_WHAT IS REQUIRED_
Every line of the records that holds the word "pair" should be copied out.

Entries taken from a collection:
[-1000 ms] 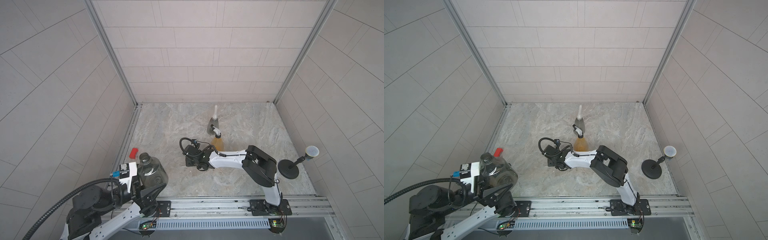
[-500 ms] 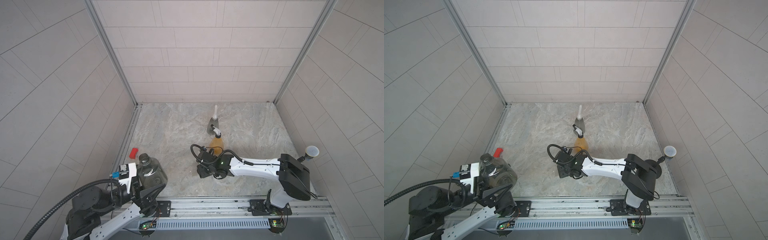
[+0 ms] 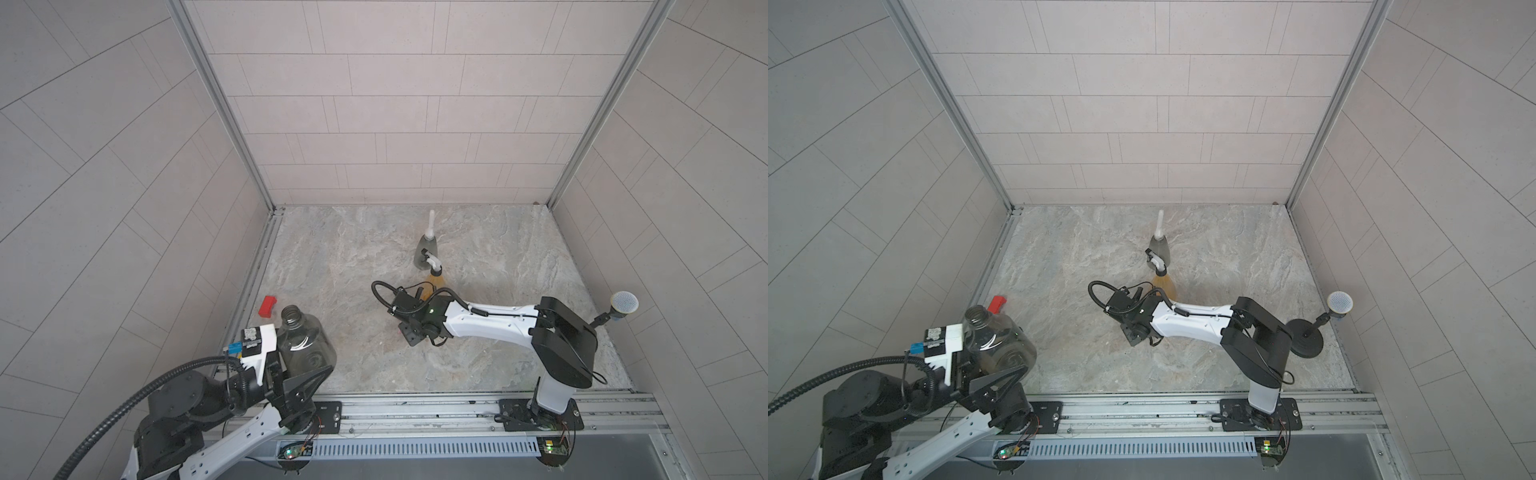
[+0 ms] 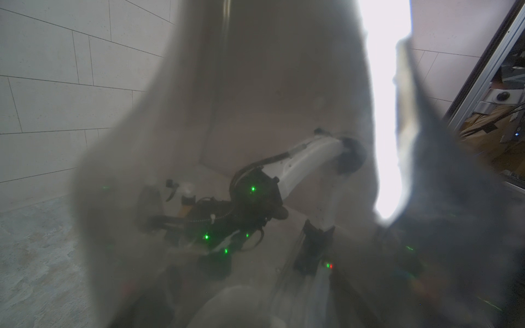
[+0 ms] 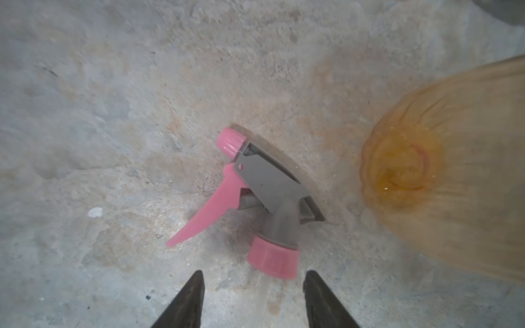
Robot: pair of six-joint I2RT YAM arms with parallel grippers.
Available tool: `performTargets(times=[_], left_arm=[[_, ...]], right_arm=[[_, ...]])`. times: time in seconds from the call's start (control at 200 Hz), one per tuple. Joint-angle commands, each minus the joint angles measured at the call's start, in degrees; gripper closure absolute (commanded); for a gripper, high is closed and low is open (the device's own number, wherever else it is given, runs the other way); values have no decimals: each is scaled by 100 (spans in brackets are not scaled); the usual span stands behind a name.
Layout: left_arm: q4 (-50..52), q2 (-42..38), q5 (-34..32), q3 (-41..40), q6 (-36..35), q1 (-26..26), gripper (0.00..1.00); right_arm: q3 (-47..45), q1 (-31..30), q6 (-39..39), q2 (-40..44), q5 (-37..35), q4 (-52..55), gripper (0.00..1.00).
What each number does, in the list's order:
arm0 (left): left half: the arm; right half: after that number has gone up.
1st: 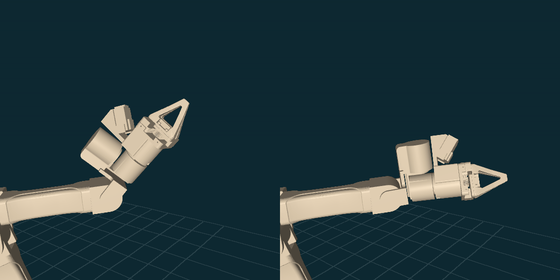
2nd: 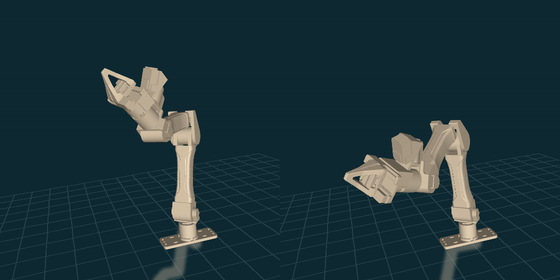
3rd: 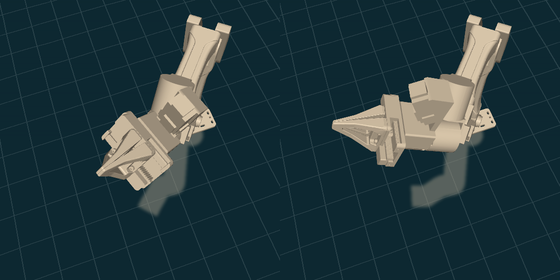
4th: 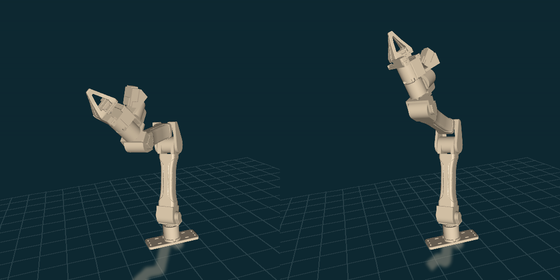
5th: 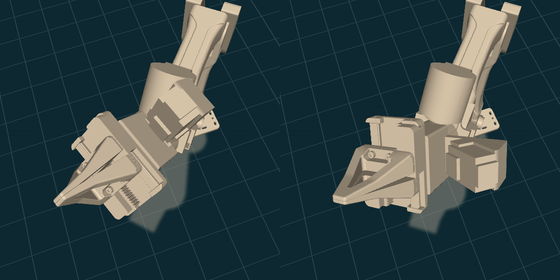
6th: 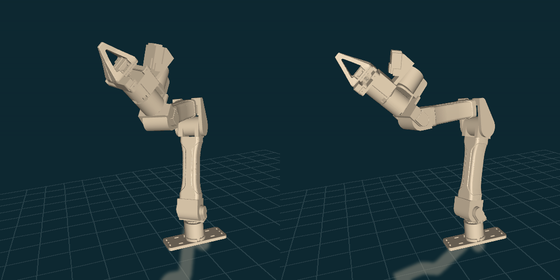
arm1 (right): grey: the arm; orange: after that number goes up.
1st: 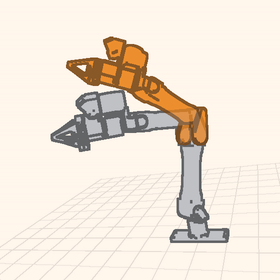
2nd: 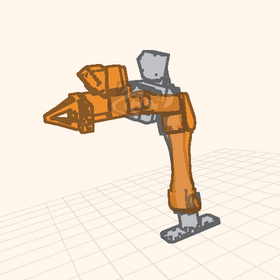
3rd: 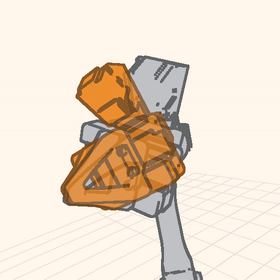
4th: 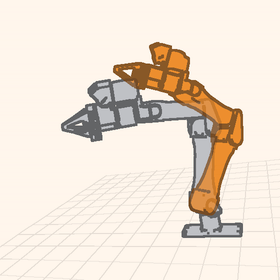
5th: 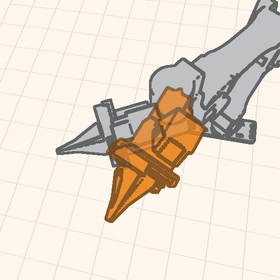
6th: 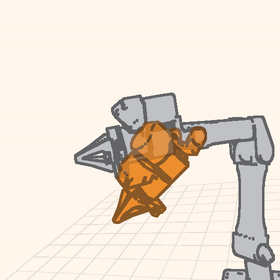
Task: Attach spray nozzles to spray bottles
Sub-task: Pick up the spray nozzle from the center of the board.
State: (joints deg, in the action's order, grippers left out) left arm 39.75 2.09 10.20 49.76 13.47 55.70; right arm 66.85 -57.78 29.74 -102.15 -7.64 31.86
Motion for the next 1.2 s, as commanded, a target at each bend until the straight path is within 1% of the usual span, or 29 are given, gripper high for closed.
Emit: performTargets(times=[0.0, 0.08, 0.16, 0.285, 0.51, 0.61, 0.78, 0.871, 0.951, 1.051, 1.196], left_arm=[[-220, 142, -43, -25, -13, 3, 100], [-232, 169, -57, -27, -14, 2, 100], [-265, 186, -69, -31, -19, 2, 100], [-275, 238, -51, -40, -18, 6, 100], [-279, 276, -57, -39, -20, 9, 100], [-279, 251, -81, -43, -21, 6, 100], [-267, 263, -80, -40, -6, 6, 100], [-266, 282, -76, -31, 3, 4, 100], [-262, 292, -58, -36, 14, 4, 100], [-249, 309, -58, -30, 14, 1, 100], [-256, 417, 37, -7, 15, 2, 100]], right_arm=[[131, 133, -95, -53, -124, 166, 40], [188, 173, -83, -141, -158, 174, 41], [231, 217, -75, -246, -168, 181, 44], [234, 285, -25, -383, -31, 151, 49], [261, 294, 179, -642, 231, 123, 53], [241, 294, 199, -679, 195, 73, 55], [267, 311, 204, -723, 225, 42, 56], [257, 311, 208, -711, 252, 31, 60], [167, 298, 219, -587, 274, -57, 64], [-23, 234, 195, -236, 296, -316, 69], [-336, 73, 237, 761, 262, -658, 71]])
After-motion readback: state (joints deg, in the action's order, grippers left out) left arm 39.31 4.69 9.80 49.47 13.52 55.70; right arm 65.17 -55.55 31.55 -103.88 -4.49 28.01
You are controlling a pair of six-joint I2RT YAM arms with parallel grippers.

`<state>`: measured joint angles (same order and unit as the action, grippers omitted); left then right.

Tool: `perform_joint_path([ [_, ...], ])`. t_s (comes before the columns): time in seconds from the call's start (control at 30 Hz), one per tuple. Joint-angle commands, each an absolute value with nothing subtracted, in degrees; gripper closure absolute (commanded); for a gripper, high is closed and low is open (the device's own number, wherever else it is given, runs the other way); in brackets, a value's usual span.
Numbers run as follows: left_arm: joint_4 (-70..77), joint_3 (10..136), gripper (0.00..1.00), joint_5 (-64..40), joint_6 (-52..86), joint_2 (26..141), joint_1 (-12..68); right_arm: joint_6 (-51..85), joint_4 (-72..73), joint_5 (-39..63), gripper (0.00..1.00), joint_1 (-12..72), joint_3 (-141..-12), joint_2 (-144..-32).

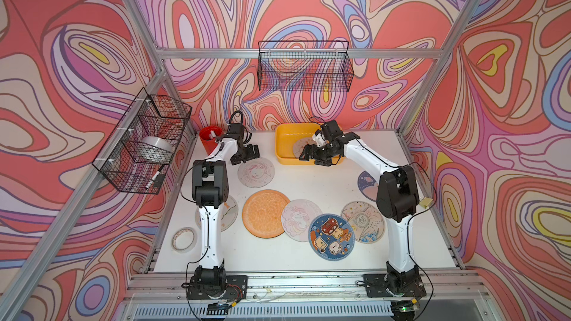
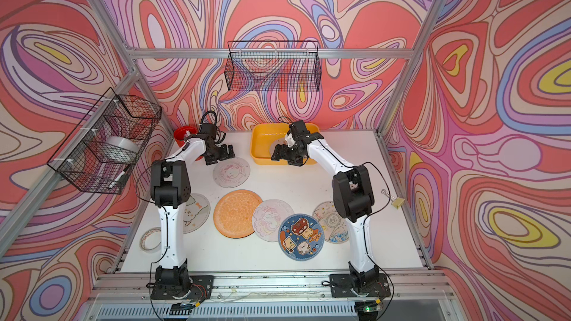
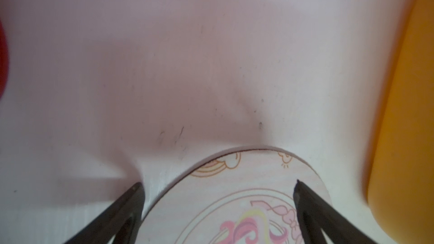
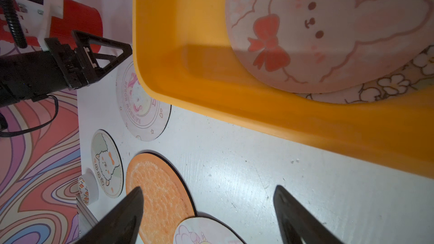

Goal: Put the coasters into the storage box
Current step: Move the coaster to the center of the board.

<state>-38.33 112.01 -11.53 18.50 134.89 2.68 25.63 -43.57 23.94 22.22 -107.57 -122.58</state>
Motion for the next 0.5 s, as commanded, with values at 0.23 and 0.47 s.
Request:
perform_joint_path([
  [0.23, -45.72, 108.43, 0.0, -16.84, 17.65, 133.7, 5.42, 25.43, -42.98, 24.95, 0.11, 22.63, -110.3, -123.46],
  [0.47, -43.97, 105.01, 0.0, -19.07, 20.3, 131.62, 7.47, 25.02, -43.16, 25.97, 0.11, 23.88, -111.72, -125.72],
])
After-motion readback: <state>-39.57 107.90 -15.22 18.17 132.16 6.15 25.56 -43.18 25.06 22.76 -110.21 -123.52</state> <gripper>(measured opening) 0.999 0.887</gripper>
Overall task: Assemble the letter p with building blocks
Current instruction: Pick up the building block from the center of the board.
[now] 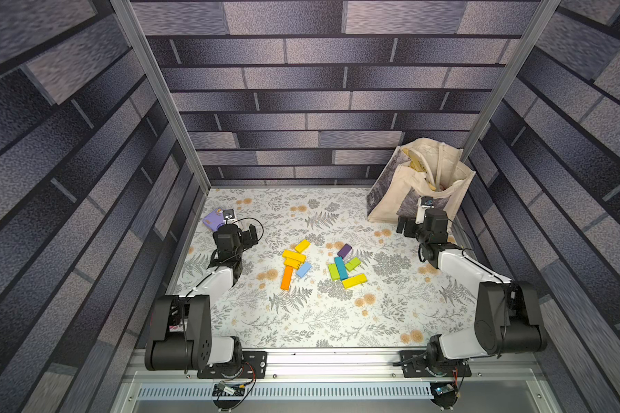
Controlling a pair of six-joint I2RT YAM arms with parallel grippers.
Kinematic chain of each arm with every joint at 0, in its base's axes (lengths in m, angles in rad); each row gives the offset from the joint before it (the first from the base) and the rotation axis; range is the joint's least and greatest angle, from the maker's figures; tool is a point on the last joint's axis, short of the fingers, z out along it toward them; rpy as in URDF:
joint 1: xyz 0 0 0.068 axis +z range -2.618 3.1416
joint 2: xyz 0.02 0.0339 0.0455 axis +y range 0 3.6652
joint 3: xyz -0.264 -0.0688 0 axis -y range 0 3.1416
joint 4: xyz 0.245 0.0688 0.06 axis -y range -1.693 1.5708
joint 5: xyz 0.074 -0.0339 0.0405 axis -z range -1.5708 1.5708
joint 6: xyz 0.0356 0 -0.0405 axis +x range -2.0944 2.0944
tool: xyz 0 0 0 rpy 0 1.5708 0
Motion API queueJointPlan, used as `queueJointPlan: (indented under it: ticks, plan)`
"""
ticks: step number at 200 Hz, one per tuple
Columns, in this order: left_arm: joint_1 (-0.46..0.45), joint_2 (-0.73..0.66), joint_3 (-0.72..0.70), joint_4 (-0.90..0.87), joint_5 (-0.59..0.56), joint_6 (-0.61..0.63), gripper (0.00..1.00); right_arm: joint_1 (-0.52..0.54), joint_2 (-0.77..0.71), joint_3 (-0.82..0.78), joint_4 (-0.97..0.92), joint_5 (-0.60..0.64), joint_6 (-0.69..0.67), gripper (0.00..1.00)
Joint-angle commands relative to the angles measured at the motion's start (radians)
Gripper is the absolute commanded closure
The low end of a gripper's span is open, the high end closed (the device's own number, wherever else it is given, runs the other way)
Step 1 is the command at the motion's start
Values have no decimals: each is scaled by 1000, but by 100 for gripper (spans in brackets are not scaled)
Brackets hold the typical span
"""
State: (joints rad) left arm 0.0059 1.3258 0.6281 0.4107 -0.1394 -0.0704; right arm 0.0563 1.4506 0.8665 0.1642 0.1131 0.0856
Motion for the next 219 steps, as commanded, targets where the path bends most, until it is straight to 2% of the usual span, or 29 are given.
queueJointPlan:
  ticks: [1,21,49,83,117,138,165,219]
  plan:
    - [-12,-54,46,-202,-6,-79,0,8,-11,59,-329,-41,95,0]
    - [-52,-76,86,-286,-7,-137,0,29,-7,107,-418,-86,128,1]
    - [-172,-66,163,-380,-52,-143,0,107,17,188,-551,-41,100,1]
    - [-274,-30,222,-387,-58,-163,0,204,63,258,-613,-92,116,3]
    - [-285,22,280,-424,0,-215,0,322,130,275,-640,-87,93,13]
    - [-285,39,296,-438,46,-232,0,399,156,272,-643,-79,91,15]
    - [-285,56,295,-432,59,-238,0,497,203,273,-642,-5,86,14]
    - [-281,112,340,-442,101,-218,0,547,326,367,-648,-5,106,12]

_RESPONSE AREA_
Robot: pair of six-joint I2RT YAM arms with parallel grippers.
You are controlling a pair of six-joint I2RT YAM arms with parallel grippers.
Controlling a pair of six-joint I2RT YAM arms with parallel grippers.

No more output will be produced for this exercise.